The question may now be asked, what about the large deflections seen in real structures? Are those not a clear sign that ‘runaway’ was occuring? Figure 3.36 clearly shows that for temperatures below 300 °C, the deflections for the restrained beam are much larger than that for the simply supported beam, however they have nothing to do with ‘runaway’. These deflections are caused entirely by the increased length of the beam through thermal expansion and are not a sign of loss of ‘strength’ or ‘stiffness’ in the beam until much later. In fact approximately 90% of the defelection at 500°C and 75% at 600°C is explained by thermal expansion alone. Most of the rest is explained by increased strains due to reduced modulus of elasticity. However the behaviour remains stable until about 700°C when the first signs of runaway begin to appear.

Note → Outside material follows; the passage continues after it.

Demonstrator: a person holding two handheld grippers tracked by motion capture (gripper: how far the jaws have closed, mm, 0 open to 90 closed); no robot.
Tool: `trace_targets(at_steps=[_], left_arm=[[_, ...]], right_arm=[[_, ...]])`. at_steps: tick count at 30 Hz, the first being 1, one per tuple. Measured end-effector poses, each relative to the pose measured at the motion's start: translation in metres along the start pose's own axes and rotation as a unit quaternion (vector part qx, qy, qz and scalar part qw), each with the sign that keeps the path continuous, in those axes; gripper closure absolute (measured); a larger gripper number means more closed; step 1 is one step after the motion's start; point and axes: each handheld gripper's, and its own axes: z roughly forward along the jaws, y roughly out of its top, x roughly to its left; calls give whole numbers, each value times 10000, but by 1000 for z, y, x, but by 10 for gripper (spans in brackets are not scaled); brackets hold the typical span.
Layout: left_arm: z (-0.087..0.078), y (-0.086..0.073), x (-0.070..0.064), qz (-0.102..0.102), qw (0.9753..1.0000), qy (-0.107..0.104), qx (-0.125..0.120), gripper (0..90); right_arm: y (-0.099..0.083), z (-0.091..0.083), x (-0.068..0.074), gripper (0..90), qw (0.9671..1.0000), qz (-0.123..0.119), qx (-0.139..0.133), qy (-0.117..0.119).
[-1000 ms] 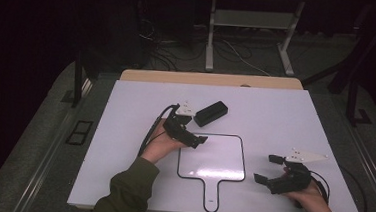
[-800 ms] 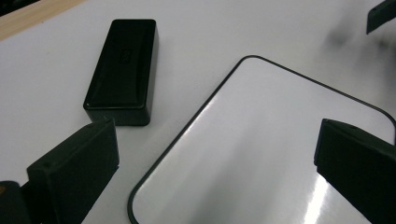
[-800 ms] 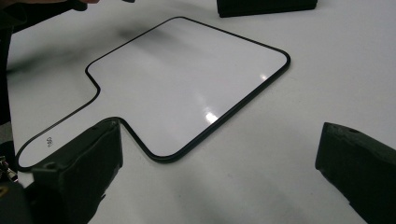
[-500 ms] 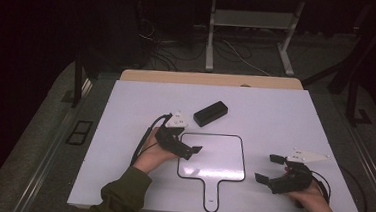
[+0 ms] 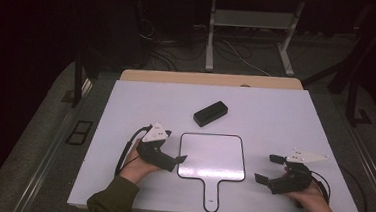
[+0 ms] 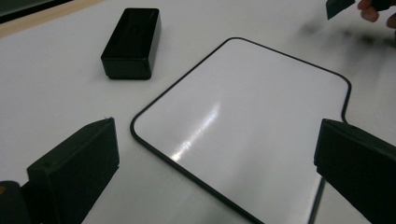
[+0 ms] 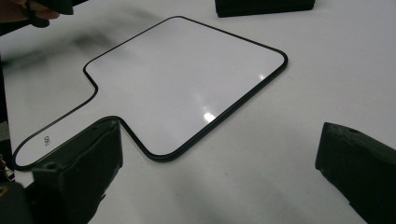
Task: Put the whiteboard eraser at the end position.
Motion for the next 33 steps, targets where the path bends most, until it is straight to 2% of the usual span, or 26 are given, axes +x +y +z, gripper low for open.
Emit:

The main purpose of the above exercise was to indicate that strength reduction and loads are secondary phenomena when analysing redundant composite structures in fires (assuming realistic maximum temperatures). The response of such structures is overwhelmingly controlled by the displacements imposed by thermal actions of expansion and bowing, and the compatibility of displacements. The degree of restraint (translational and rotational) to displacements determines the forces and moments that will occur in the structure.
Originally posted by skyeagle409
As in the link I posted before, it shows why it is not practical to construct ships with aluminum and that is based on past experience with aluminum fires during wartime conditions in regards to aluminum warships and ground vehicles, they will burn and burn right down to the water or ground level.
Those buildings were not subjected to the kind of trama inflicted upon the WTC buildings.
Also, explosives were unable to bring down one of the WTC buildings back in 1993.
THE DAMAGE
Reinforced floors almost 30 inches think blasted away on 3 levels below grade, plus a concourse level floor, leaving a crater about 150 feet in diameter at it's largest point.